A year later, the Azeri assaults on the Armenian population continue. In the occupied Hadrut Region, Azeri soldiers desecrated Armenian cemeteries. The French Journalist, J-Christophe Buisson tweeted about the masked armed Azeri soldiers who stopped the Artsakh Armenian youth soccer team bus on its way to Armenia for a soccer match. Using a dagger to scrape off the Artsakh flag from the surface of the bus, the soldiers inspected the war-traumatized children’s phones, stating Nagorno-Karabakh is part of Azerbaijan.
Last month during a CNN Turk interview, Azerbaijan’s president Ilham Aliyev had a warning. “…if Armenian fascism tries to raise its head ever again, we will crush it again. The defeat in the second Karabakh war should be a lesson for them……It seems that the second Karabakh war has not been a lesson for everyone yet. If this is the case, then we are ready to teach them another lesson.”
The U.S. House of Representatives on September 23, passed the Cardenas-Schiff-Sherman amendment demanding Azerbaijan “immediately and unconditionally return all Armenian” POWs and captive civilians. It also called for a report on Azerbaijani war crimes, use of illegal munitions and white phosphorus against Armenian civilians, and an investigation into the use of U.S. technology in Turkish drones that targeted Armenian civilians during the 2020 war.
The Republic of Armenia “instituted proceedings against the Republic of Azerbaijan before the International Court of Justice,” the principal judicial organ of the UN. Earlier this year, Armenia also filed interstate complaints against Turkey with the European Court of Human Rights.

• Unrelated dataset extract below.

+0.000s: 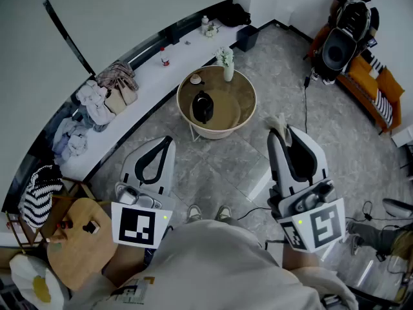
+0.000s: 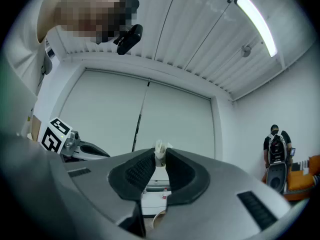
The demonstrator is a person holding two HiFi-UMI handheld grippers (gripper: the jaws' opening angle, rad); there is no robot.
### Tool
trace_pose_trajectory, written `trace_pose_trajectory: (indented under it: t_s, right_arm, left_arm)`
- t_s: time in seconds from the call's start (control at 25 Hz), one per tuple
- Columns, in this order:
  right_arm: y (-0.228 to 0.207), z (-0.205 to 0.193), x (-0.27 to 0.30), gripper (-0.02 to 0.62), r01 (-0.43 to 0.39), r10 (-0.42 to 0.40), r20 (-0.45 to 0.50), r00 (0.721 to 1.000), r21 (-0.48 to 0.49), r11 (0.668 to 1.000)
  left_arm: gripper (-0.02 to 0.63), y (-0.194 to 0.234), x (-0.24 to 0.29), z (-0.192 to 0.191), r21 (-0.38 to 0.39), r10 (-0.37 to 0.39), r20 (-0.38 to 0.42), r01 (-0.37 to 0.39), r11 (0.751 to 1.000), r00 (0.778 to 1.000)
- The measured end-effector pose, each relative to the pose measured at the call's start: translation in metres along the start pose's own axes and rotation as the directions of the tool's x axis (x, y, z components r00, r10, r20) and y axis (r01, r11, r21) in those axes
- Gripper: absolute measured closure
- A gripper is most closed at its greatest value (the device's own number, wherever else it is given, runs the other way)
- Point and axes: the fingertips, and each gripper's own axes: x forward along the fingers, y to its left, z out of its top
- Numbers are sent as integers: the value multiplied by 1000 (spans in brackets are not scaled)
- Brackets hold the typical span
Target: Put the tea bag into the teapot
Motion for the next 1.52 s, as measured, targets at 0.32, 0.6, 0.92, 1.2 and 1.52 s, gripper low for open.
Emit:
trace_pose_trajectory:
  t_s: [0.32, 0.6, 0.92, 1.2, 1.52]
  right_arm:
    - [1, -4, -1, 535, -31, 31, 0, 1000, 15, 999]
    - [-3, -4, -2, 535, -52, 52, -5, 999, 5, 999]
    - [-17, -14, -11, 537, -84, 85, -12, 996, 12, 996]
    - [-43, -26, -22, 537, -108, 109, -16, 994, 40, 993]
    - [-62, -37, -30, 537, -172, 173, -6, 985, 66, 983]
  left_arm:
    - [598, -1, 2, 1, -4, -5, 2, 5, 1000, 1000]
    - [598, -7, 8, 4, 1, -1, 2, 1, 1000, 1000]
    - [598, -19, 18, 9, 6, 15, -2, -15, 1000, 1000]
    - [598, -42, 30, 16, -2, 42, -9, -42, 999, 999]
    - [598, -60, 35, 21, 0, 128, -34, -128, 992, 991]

“Human rights abuses and violations of international humanitarian law were widespread after Artsakh was attacked. Mercenaries and jihadis were deployed from Syria and Libya under Turkey’s command. These perpetrators were responsible for horrific crimes, which are ongoing despite the ceasefire agreement. Columbia University’s Artsakh Atrocities Project has been documenting events. We hope that the information we’ve compiled can be used to hold Turkey and its cohorts accountable for its wanton abuse of civilians, including women and children, as well as cultural crimes,” says David L. Phillips, Director of the Program on Peace-building and Rights Institute for the Study of Human Rights, at Columbia University.
While Azerbaijan refutes the legal right to self-determination of the Armenian population of Artsakh, last year’s war echoed memories of September Days 1918 and the systematic extermination of nearly 15,000 Armenians in Nakhichevan and Artsakh. Similar to their brethren Ottoman Turks’ occupation of Armenian properties and landmarks during the 1915 Genocide of 1.5 million Armenians, Azerbaijan continues desecrating Artsakh’s churches, ancient cemeteries, sacred cathedrals and historic sites dating back a millennium.

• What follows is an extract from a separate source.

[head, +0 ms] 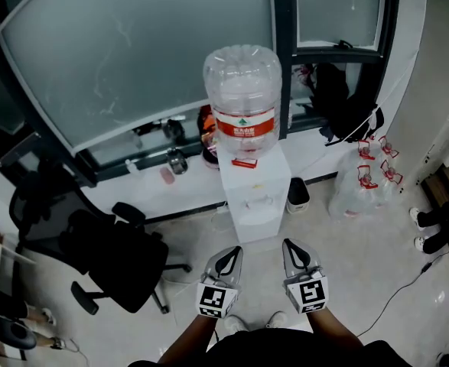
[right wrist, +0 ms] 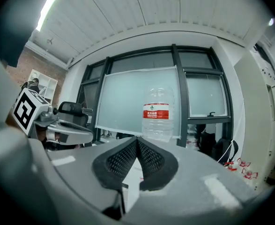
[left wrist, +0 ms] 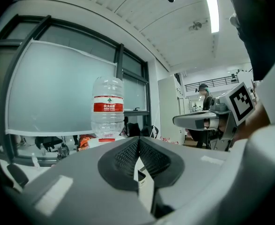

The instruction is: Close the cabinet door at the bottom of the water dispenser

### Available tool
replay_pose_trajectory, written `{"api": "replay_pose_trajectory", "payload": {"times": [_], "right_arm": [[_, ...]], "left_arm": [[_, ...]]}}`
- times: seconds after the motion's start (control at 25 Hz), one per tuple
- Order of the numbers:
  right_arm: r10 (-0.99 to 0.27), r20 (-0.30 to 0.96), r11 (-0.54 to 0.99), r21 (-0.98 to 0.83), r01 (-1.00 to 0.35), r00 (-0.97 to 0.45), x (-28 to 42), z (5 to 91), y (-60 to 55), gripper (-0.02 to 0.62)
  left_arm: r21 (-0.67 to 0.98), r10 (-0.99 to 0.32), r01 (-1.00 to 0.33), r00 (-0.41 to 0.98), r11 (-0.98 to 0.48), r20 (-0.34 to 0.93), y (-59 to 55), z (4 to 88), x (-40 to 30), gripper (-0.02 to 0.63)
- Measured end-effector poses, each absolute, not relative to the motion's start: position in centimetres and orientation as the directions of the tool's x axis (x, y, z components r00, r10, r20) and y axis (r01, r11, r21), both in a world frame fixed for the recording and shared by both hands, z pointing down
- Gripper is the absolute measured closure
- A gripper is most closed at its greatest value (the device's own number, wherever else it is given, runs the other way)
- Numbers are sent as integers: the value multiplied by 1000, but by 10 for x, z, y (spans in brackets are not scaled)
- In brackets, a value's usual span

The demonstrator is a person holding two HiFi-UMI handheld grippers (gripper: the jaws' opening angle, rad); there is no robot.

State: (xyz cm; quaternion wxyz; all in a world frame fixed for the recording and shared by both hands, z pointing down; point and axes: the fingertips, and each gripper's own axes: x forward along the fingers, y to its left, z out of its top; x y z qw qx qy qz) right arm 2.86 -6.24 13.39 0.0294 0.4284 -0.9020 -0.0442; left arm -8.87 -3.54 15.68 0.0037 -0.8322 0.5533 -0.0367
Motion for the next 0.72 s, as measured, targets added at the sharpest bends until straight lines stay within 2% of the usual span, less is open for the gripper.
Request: {"api": "replay_pose_trajectory", "payload": {"times": [0.72], "right_arm": [[-789, 21, 614, 65, -787, -614, 27, 130, -57, 594]], "left_arm": [[-30, -919, -919, 392, -393, 35, -24, 154, -79, 591]]}}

Citing recent Caucasus Heritage Watch (CHW) report, Hakim Bishara reports in Hyperallergic how “over a dozen Armenian churches, cemeteries, sacred cross-stones (Khachkars), and other cultural properties have either been destroyed, damaged, or threatened by Azerbaijan.” Azerbaijan’s President Aliyev ordered the removal of medieval Armenian inscriptions from churches, calling them “fake” and rebranding the sites as “ancient Azerbaijani” landmarks. The 2019 groundbreaking forensic reportage in Hyperallergic by Sarah Pickman and Simon Maghakyan details Azerbaijan’s long history of erasure and destruction of indigenous Armenian sites including “89 medieval churches, 5,840 intricate cross-stones, and 22,000 tombstones.”
Well-orchestrated PR campaign machinery, constructed in advance of last September’s war by high-end U.S. PR agencies and lobby groups, orchestrated a widespread misinformation campaign against Armenia, as Azerbaijan carpet bombed Artsakh. Anti-Armenian reports and articles germinated across top media outlets most prominently led by Carlotta Gall, The New York Times’ Istanbul bureau chief. International organizations such as Amnesty International and Human Rights Watch issued pro-Azerbaijan reports accusing Armenia of instigating the war, and then changed their claims. DataPoint Armenia offered the most comprehensive analysis on the “social media narrative warfare during the war” or “astroturfing” concluding that pro-Armenian social posts had “small effect on international audiences.”
While diaspora Armenian communities demanded justice against the Azerbaijan-Turkey alliance, diaspora Turks unleashed hate crimes defacing Armenian churches, schools and cemeteries. When France sent humanitarian relief aid to Artsakh, calling for the region’s recognition, Azerbaijan’s parliament called for France “to be stripped of its mediation role in the Nagorno-Karabakh conflict to punish the French Senate.”
Neither Azerbaijan nor Turkey has earned human rights awards in recent years.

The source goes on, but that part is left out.